WHAT IS INCONTINENCE?

IIncontinence is the decreased ability to control gas or stool. Its severity ranges from mild difficulty with gas control to severe loss of control over liquid and formed stools. Incontinence to stool is a common problem, but often it is not discussed because of embarrassment. It is important that you feel free to discuss these problems with your physician or ask for a consultation with a practitioner who treats incontinence. Both bladder and bowel incontinence are problems that tend to increase with age.
WHAT CAUSES INCONTINENCE?

There are many causes of incontinence. Injury during childbirth is one of the most common causes. These injuries may cause a separation in the anal muscles and decrease in muscle strength. The nerves supplying the anal muscles may also be injured. While some injuries may be recognized immediately following childbirth, many others nay go unnoticed and not be come a problem until later in the life. In these situations, past childbirth may not be recognized as the cause of incontinence.

Anal operations or injury to the tissue surrounding the anal region similarly can damage the anal muscles and hinder bowel control. Infections around the anal area may destroy muscle tissue laeding to problems of incontinence. In addition, as people age, they experience loss of strength in the anal muscles. As a result, a minor problem in a younger person may become more significant later in life.

Diarrhea may be associated with a feeling of urgency or stool leakage due to the frequent liquid stools passing through the anal opening. If bleeding accompanies lack of bowel control, consult your physician. These symptoms may indicate inflammation within the colon (colitis), a rectal tumor, or rectal prolapse - all conditions that require prompt evaluation by a physician.

Certain disease such as multiple sclerosis and diabetes may affect the nerves going to the anal sphincter muscles and so may cause incontinence.
HOW IS THE CAUSE OF INCONTINENCE DETERMINED?

An initial discussion of the problem with your physician will help establish the degree of control difficulty and its impact on your lifestyle.

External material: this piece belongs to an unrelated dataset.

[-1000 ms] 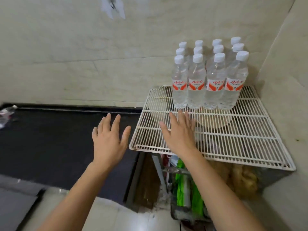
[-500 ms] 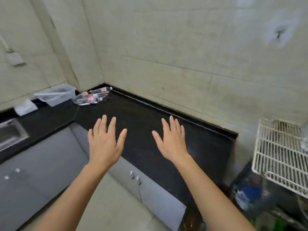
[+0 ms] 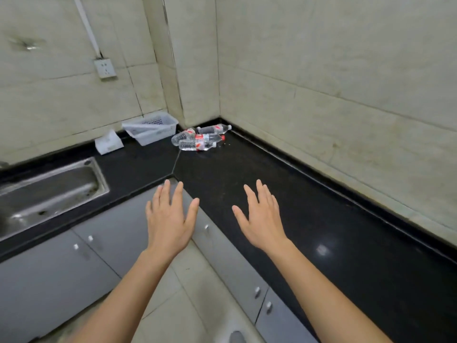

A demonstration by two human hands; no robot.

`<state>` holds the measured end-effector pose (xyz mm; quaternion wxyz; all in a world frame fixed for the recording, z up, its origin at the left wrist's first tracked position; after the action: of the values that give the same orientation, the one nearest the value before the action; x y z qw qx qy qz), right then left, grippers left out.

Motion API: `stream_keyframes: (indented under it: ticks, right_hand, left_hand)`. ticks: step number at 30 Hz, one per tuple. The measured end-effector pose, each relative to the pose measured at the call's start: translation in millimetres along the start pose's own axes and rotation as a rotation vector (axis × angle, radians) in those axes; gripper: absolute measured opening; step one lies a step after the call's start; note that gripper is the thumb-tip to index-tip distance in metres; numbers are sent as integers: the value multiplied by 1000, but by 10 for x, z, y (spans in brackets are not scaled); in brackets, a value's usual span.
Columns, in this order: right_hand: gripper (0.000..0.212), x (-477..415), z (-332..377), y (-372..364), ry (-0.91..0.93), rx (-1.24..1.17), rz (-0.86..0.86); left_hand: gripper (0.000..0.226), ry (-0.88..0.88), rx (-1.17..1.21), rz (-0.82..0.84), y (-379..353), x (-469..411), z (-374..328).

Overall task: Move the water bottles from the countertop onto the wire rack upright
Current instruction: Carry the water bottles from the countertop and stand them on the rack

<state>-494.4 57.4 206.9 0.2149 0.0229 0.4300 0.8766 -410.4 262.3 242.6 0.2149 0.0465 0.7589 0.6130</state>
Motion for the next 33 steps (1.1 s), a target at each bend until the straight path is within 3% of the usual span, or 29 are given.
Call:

Many clues to the origin of incontinence may be found in patient histories. For example, a woman's history of past childbirths is very important. Multiple pregnancies, large weight babies, forceps deliveries, or episiotomies may contribute to muscle or nerve injury at the time of childbirth. In some cases, medical illnesses and medications play a role in problems with control.

A physical exam of the anal region should be performed. It may readily identify an obvious injury to the anal muscles.

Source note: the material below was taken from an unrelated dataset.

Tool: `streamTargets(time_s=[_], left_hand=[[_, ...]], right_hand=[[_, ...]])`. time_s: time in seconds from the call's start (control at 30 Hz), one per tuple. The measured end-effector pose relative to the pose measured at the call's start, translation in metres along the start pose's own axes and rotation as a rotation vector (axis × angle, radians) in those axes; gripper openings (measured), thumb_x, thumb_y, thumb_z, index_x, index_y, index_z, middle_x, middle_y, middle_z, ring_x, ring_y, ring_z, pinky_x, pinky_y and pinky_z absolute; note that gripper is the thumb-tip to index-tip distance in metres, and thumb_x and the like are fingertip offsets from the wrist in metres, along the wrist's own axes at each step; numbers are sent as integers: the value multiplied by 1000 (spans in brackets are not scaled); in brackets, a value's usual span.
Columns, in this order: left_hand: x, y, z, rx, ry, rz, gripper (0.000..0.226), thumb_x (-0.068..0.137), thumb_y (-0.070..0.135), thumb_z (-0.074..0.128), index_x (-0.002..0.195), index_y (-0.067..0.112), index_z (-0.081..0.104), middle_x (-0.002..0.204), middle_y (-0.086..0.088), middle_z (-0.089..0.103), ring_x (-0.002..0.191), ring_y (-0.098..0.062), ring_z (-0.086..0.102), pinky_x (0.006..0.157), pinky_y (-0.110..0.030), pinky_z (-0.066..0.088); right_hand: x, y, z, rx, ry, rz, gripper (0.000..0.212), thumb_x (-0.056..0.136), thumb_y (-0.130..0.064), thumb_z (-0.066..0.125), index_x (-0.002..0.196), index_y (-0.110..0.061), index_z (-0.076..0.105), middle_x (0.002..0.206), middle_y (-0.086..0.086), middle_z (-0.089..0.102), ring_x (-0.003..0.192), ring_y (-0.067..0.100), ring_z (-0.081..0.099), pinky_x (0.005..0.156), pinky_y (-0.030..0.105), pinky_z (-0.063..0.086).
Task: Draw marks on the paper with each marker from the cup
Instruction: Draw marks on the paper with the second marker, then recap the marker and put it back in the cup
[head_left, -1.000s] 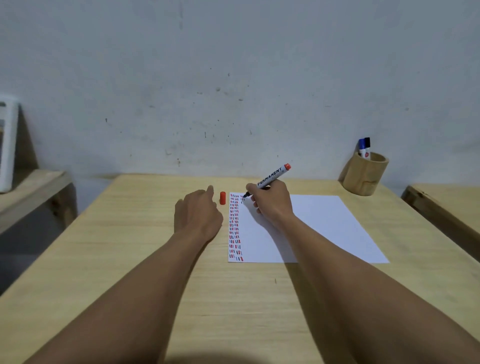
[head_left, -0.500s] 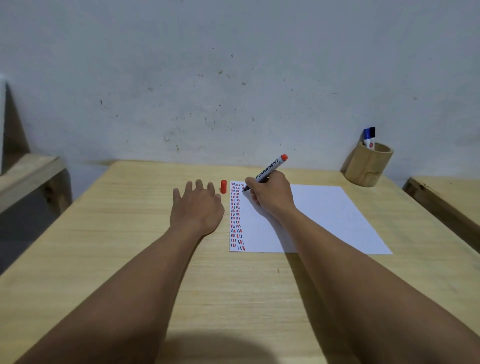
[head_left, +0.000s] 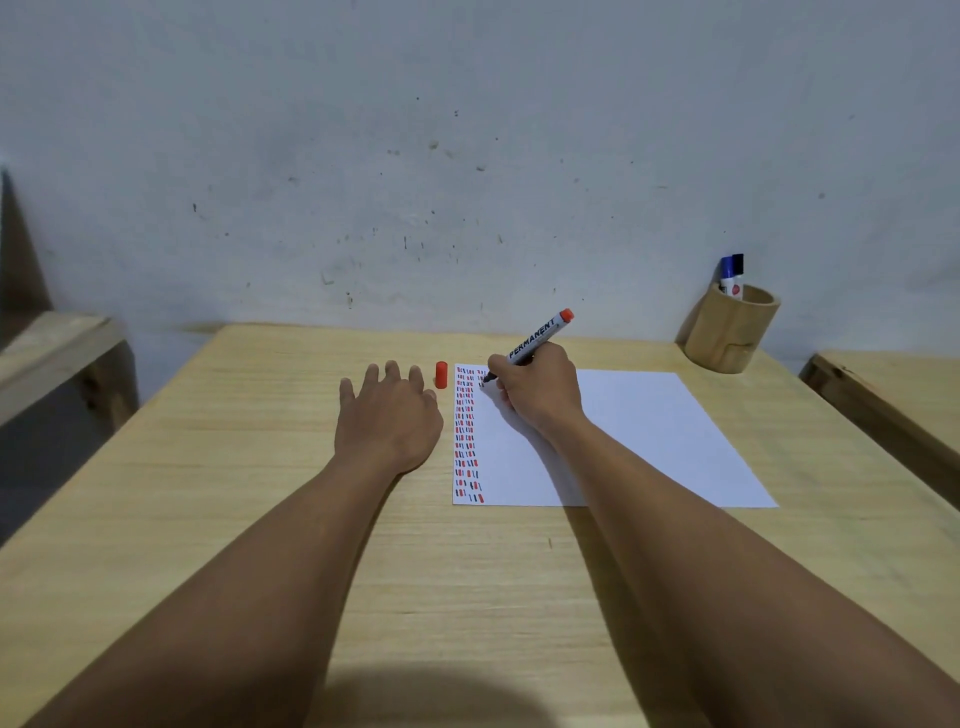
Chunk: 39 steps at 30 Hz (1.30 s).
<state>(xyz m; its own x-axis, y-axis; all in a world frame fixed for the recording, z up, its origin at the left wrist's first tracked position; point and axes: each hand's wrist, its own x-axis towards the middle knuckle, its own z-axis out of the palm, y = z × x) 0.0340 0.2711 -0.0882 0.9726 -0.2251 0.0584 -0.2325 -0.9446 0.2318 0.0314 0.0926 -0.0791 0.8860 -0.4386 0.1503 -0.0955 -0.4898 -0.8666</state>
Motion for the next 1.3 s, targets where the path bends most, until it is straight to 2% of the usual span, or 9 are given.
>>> streamTargets(time_s=[0.2,0.33,0.5,0.63,0.73,0.8,1.0,1.13,1.3], left_hand=[[3,9,-10,-196,106,-67,47,96,26,33,137,14,52,130,-10,64,128,-34,49,113,-57,27],[6,16,-19,-293,248,1,46,99,35,43,143,25,51,129,-7,66,124,-32,55,101,-46,44],[13,13,-20,-260,260,46,27,96,29,57,117,25,73,112,0,75,109,-28,63,94,-44,48],[10,22,-26,-417,294,-18,19,91,24,61,104,22,74,98,4,77,97,-23,67,90,-41,52],[5,43,-40,-739,332,-85,15,89,15,61,98,20,73,89,8,76,79,-12,66,66,-18,53],[2,58,-54,-932,325,-111,14,88,11,65,95,18,74,85,6,74,62,-9,57,49,-15,44],[-3,93,-76,-1113,222,-50,10,86,20,73,94,21,77,94,-2,74,73,-14,57,63,-25,43],[-8,118,-83,-1158,172,1,7,84,23,74,88,27,77,96,-4,76,65,-14,51,69,-29,41],[-14,143,-88,-1189,117,53,6,87,23,73,85,28,76,98,1,78,90,-12,61,92,-38,51]], right_hand=[[3,-2,-5,143,35,72,28,83,-24,65,86,1,76,81,12,77,61,18,63,63,32,53],[4,-9,-6,199,21,78,34,77,-34,69,96,-6,70,88,12,75,68,21,63,70,42,58],[1,-21,-20,285,0,79,31,85,-34,70,99,-6,69,80,4,70,63,18,60,61,37,53],[-9,-32,-37,431,-46,99,22,90,-18,59,79,-3,70,65,1,61,54,15,54,51,27,47],[-15,-38,-52,523,-75,100,21,91,-14,61,73,-7,68,64,2,59,52,14,51,49,24,45],[-17,-43,-63,589,-61,122,19,92,-14,64,74,-8,67,64,2,58,50,13,50,48,22,44],[-23,-56,-104,725,-17,139,14,91,-11,65,78,-6,68,63,4,55,49,13,48,46,21,42],[-27,-57,-128,728,1,130,13,90,-13,67,78,-7,68,64,3,56,47,12,49,47,22,44],[-33,-53,-157,769,13,134,11,91,-13,70,84,-6,69,61,2,57,48,10,52,49,20,48]])
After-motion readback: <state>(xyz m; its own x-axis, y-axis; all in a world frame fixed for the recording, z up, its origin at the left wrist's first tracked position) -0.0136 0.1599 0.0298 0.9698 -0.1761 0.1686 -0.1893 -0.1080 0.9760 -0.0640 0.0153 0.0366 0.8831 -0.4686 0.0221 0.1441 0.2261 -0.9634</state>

Frequently, additional studies are required to define the anal area more completely. In a test called manometry, a small catheter is placed into the anus to record pressure as patients relax and tighten the anal muscles. This test can demonstrate how weak or strong the muscle really is. A separate test may also be conducted to determine if the nerves that go to the anal muscles are functioning properly. In addition, an ultrasound probe can be used within the anal area to provide a picture of the muscles and show areas in which the anal muscles have been injured.
WHAT CAN BE DONE TO CORRECT THE PROBLEM?

After a careful history, physical examination and testing to determine the cause and severity of the problem, treatment can be addressed. Mild problems may be treated very simply with dietary changes and the use of some constipating medications. Your physician also may recommend simple home exercises that may strengthen the anal muscles to help in mild cases.

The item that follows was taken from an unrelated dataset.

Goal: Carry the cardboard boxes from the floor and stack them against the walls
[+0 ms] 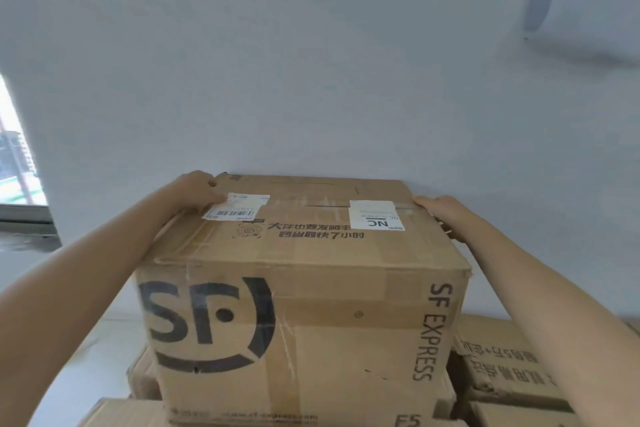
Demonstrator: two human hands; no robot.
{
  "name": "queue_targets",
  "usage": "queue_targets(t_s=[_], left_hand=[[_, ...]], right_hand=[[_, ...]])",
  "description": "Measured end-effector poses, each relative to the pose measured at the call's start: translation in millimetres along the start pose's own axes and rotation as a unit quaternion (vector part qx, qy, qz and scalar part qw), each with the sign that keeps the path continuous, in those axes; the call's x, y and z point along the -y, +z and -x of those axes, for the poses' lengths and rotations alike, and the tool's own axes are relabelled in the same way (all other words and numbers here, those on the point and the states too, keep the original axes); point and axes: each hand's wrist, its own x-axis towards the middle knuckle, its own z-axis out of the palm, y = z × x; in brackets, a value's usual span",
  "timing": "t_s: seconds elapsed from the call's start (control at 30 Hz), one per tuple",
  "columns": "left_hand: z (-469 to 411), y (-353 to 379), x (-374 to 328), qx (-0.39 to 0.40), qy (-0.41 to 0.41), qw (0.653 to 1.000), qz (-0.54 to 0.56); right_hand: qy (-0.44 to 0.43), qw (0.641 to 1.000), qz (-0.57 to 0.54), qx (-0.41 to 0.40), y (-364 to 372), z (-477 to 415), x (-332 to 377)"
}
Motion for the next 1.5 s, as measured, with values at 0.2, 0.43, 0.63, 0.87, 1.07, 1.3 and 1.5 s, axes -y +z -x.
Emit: queue_targets(t_s=[0.2, 0.43, 0.63, 0.87, 1.07, 1.3, 1.5], left_hand=[[10, -8, -29, -0.003, 0.101, 0.994, 0.031], [42, 10, -132, 0.045, 0.256, 0.954, 0.152], [119, 51, -253, 0.125, 0.413, 0.871, 0.234], [274, 113, -362, 0.258, 0.504, 0.77, 0.294], [469, 170, -404, 0.403, 0.454, 0.696, 0.384], [731, 268, -343, 0.613, 0.436, 0.576, 0.32], [892, 306, -273, 0.741, 0.488, 0.44, 0.139]], right_hand=[[-0.021, 0.999, -0.03, -0.023, -18, 28, -4], [-0.019, 0.994, -0.065, -0.08, -47, 122, -37], [-0.005, 0.973, -0.097, -0.209, -86, 240, -108], [0.073, 0.907, -0.129, -0.394, -133, 415, -215], [0.121, 0.792, -0.228, -0.554, -144, 604, -304], [0.254, 0.621, -0.253, -0.697, -64, 829, -389], [0.371, 0.44, -0.251, -0.778, 45, 955, -407]])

In other cases, biofeedback can be used to help patients sense when stool is ready to be evacuated and help strengthen the muscles. Injuries to the anal muscles may be repaired with surgery. Diseases which cause inflammation in the rectum, such as colitis, may contribute to anal control problems. Treating these diseases also may eliminate or improve symptoms of incontinence. Sometimes a change in prescribed medications may help.

In the past, patients with no hope of regaining bowel control required a colostomy. Today, this procedure is rarely required. In addition, current research into the development of an artificial anal muscle may soon find a plece in treating patients with difficult control problems.